**Action item**:
Two lines below mark the span: the one containing "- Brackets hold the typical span" and the one containing "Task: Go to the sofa". Set down both, plus every line between, exactly as they stand, and nothing else.

**Source data**:
....
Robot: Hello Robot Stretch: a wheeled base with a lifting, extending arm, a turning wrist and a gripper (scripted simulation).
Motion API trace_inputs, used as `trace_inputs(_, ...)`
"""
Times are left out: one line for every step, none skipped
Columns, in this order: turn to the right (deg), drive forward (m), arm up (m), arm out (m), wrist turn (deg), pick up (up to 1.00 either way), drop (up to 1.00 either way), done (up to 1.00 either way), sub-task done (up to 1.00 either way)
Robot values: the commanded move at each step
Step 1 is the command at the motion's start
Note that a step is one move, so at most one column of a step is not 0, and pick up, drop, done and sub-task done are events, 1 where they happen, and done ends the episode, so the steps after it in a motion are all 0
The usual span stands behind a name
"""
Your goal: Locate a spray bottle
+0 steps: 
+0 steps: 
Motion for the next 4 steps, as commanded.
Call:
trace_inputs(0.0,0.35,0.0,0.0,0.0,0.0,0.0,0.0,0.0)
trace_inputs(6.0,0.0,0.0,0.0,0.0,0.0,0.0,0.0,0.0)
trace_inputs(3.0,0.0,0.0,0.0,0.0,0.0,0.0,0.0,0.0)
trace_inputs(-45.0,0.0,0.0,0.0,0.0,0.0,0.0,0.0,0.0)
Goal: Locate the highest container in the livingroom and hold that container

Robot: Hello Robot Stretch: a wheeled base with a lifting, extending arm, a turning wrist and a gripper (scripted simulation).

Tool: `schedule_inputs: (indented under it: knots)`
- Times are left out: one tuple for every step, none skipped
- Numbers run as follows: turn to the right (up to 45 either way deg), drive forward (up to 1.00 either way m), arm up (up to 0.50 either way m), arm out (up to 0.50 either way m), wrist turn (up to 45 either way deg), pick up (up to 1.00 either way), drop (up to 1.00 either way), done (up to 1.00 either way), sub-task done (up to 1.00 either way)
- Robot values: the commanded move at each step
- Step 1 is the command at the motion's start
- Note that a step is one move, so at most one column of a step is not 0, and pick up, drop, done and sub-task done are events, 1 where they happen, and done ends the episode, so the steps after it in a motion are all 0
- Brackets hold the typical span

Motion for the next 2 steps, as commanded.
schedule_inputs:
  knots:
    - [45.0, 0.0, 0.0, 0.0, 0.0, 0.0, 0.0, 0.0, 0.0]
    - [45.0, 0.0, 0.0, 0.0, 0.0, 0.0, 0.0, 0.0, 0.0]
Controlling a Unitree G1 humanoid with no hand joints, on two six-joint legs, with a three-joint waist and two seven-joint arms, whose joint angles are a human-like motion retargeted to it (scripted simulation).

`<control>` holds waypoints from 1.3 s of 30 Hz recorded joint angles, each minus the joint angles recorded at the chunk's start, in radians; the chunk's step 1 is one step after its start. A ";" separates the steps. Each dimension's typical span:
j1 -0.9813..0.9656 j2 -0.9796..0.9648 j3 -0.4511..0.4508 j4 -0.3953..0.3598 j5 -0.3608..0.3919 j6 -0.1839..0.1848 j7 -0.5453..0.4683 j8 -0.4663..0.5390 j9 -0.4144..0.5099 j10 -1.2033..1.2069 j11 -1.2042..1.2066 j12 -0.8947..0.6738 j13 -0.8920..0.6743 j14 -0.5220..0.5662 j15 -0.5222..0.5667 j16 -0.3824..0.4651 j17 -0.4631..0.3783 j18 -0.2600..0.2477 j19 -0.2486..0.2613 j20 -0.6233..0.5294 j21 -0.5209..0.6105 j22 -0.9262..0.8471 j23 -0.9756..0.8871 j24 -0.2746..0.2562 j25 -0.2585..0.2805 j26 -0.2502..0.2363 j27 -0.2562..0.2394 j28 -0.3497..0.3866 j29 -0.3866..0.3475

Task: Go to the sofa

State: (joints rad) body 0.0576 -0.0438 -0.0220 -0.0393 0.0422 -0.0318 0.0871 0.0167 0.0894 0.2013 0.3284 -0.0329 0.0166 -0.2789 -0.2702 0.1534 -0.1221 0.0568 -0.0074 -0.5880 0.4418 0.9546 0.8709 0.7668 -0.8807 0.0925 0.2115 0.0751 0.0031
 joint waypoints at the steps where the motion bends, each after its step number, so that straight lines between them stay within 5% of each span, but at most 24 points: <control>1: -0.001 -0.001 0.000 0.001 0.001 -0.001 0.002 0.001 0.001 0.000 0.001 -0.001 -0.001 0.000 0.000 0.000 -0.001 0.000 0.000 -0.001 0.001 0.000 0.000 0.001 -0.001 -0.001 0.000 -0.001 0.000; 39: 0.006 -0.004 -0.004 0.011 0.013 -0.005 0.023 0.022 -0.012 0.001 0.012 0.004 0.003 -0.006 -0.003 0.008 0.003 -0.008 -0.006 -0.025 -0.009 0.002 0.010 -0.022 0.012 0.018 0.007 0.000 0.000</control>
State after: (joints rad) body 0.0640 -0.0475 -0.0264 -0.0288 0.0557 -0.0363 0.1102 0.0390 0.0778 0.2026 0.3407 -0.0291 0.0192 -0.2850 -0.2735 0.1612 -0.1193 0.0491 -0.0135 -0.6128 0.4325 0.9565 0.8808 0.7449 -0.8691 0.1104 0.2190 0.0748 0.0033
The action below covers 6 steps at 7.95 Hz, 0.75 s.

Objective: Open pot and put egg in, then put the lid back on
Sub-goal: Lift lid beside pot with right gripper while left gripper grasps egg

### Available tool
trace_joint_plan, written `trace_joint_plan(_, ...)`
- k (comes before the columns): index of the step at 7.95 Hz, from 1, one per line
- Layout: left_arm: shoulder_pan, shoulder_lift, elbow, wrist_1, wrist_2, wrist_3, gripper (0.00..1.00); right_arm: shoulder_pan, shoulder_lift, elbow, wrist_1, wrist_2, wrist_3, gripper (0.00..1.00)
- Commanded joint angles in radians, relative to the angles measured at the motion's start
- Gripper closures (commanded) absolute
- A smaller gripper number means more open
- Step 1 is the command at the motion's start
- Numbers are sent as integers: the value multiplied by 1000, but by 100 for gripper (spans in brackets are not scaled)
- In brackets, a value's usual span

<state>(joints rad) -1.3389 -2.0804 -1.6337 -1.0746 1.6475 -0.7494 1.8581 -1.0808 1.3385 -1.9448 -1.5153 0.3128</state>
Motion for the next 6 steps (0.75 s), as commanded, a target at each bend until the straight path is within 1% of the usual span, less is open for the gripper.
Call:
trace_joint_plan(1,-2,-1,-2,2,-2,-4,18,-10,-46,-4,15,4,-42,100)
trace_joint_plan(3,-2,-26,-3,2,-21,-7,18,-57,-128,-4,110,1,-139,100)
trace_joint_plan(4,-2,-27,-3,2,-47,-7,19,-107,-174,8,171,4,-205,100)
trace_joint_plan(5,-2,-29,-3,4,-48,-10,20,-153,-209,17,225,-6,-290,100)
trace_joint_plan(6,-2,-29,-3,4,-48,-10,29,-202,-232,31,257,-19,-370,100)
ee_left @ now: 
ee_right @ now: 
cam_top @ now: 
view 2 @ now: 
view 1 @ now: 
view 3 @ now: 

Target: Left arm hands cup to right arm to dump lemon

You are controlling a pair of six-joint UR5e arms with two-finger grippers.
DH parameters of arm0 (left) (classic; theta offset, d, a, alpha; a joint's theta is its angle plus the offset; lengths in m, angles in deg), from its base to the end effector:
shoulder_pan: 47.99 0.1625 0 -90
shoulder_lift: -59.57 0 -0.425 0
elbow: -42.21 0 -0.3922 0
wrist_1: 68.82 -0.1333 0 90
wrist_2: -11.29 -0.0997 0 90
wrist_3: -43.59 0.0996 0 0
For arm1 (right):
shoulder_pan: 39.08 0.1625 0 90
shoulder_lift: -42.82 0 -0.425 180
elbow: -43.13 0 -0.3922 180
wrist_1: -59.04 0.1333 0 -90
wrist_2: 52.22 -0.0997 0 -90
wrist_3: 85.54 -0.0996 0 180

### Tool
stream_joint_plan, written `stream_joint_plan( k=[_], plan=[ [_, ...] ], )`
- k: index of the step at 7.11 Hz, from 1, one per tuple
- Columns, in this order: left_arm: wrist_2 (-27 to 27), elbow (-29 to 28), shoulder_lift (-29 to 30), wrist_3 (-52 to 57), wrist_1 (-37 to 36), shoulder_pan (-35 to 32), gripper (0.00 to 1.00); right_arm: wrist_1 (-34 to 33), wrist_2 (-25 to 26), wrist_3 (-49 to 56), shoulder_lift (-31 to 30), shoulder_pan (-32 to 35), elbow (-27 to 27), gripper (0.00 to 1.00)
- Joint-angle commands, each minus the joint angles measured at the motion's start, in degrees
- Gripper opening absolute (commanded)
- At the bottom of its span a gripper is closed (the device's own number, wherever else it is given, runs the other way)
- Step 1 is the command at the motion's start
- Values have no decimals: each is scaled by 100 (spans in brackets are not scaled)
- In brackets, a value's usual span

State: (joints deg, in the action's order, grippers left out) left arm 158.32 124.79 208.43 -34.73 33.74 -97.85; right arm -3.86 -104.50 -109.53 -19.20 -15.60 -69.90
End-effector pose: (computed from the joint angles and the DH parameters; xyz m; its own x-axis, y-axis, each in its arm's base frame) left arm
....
**Written answer**:
- Brackets hold the typical span

Motion for the next 2 steps, as commanded.
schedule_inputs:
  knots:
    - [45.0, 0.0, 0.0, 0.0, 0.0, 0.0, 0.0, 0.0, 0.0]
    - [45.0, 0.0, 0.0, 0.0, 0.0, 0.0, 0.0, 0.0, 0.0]
Controlling a Unitree G1 humanoid with no hand joints, on two six-joint legs, with a three-joint waist and two seven-joint arms, whose joint angles are a human-like motion retargeted to it (scripted simulation).

`<control>` holds waypoints from 1.3 s of 30 Hz recorded joint angles, each minus the joint angles recorded at the chunk's start, in radians; the chunk's step 1 is one step after its start. A ";" separates the steps. Each dimension's typical span:
j1 -0.9813..0.9656 j2 -0.9796..0.9648 j3 -0.4511..0.4508 j4 -0.3953..0.3598 j5 -0.3608..0.3919 j6 -0.1839..0.1848 j7 -0.5453..0.4683 j8 -0.4663..0.5390 j9 -0.4144..0.5099 j10 -1.2033..1.2069 j11 -1.2042..1.2066 j12 -0.8947..0.6738 j13 -0.8920..0.6743 j14 -0.5220..0.5662 j15 -0.5222..0.5667 j16 -0.3824..0.4651 j17 -0.4631..0.3783 j18 -0.2600..0.2477 j19 -0.2486..0.2613 j20 -0.6233..0.5294 j21 -0.5209..0.6105 j22 -0.9262..0.8471 j23 -0.9756..0.8871 j24 -0.2746..0.2562 j25 -0.2585..0.2805 j26 -0.2502..0.2363 j27 -0.2562..0.2394 j28 -0.3497..0.3866 j29 -0.3866..0.3475

Task: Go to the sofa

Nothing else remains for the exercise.